Given: $\frac{\cos \mathrm{A}}{\mathrm{a}}=\frac{\cos \mathrm{B}}{\mathrm{b}}$
Need to prove: $\triangle \mathrm{ABC}$ is isosceles.
$\frac{\cos A}{a}=\frac{\cos B}{b}$
$\Rightarrow \frac{\sqrt{1-\sin ^{2} A}}{a}=\frac{\sqrt{1-\sin ^{2} B}}{b}$
$\Rightarrow \frac{1-\sin ^{2} \mathrm{~A}}{\mathrm{a}^{2}}=\frac{1-\sin ^{2} \mathrm{~B}}{\mathrm{~b}^{2}}$ [Squaring both sides]
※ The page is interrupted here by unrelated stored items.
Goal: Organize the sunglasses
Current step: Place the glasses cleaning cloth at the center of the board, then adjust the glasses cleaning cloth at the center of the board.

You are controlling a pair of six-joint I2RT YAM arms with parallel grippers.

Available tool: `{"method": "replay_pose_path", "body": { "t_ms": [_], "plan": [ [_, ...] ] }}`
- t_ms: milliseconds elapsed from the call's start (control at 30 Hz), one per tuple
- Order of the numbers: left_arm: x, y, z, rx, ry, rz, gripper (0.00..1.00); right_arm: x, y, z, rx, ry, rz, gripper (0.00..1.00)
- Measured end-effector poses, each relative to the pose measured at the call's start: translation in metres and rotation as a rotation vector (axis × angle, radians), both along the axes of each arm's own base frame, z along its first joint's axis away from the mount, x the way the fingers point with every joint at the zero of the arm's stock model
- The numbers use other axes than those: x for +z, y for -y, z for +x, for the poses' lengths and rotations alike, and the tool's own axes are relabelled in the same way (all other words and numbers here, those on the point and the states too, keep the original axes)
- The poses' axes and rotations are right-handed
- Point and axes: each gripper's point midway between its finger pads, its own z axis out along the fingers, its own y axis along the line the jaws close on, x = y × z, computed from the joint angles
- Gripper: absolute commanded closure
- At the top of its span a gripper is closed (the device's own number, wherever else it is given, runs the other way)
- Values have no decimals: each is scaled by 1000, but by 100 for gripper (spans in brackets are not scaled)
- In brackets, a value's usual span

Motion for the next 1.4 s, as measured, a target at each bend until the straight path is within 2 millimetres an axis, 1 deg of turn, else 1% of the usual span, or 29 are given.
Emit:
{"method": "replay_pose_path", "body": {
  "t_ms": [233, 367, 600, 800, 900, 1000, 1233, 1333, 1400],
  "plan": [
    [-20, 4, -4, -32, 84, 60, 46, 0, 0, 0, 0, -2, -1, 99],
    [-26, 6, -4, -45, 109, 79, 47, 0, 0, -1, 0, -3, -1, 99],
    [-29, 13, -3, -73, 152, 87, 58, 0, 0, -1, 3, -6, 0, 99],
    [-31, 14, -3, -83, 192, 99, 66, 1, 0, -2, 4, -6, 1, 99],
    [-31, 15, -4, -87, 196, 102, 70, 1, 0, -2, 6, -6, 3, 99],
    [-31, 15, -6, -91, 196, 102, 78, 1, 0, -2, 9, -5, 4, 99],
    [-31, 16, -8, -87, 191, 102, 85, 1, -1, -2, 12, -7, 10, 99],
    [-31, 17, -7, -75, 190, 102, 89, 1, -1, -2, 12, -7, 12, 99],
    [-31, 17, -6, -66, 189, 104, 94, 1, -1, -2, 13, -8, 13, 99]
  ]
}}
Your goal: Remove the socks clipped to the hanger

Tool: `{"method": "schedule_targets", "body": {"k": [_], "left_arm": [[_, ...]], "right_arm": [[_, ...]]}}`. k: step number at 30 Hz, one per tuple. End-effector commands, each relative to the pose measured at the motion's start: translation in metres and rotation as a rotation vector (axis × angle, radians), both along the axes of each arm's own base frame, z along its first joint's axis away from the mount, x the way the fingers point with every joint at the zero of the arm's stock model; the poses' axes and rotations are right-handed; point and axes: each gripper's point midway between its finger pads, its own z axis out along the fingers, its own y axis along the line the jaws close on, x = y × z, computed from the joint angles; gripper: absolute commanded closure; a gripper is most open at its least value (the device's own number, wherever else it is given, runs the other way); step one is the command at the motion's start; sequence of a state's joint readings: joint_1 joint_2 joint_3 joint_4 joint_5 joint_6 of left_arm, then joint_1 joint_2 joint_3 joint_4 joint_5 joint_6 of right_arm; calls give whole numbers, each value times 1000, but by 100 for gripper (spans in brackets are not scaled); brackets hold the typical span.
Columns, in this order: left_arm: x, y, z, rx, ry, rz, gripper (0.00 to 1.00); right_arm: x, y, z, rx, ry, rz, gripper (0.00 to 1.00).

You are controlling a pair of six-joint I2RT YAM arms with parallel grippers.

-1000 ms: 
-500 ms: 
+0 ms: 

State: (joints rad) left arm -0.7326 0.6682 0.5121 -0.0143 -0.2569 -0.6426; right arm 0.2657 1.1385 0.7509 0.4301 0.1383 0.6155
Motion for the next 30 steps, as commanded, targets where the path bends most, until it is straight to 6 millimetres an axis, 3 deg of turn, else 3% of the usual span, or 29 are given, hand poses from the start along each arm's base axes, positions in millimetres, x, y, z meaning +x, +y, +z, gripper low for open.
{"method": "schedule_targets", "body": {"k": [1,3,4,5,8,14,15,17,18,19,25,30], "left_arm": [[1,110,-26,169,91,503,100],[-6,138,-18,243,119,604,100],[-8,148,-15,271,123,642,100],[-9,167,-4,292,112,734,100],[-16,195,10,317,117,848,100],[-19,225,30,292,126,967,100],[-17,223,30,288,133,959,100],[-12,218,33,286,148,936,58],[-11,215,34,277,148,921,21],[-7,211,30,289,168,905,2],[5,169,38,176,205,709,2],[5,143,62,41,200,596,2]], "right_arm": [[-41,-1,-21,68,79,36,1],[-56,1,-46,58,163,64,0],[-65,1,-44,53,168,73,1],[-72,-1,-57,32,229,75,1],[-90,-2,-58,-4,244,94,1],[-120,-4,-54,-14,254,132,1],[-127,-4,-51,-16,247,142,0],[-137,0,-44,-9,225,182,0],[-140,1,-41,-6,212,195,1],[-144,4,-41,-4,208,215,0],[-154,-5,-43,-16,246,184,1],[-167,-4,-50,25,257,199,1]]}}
$\Rightarrow \frac{1}{a^{2}}-\frac{\sin ^{2} A}{a^{2}}=\frac{1}{b^{2}}-\frac{\sin ^{2} B}{b^{2}}$
We know, $\frac{\mathrm{a}}{\sin \mathrm{A}}=\frac{\mathrm{b}}{\sin \mathrm{B}}=\frac{\mathrm{c}}{\sin \mathrm{C}}=2 \mathrm{R}$
Therefore, $\frac{\sin ^{2} \mathrm{~A}}{\mathrm{a}^{2}}=\frac{\sin ^{2} \mathrm{~B}}{\mathrm{~b}^{2}}$
So,
$\Rightarrow \frac{1}{a^{2}}=\frac{1}{b^{2}}$
$\Rightarrow a=b$
That means a and b sides are of same length. Therefore, the triangle is isosceles.
[Proved]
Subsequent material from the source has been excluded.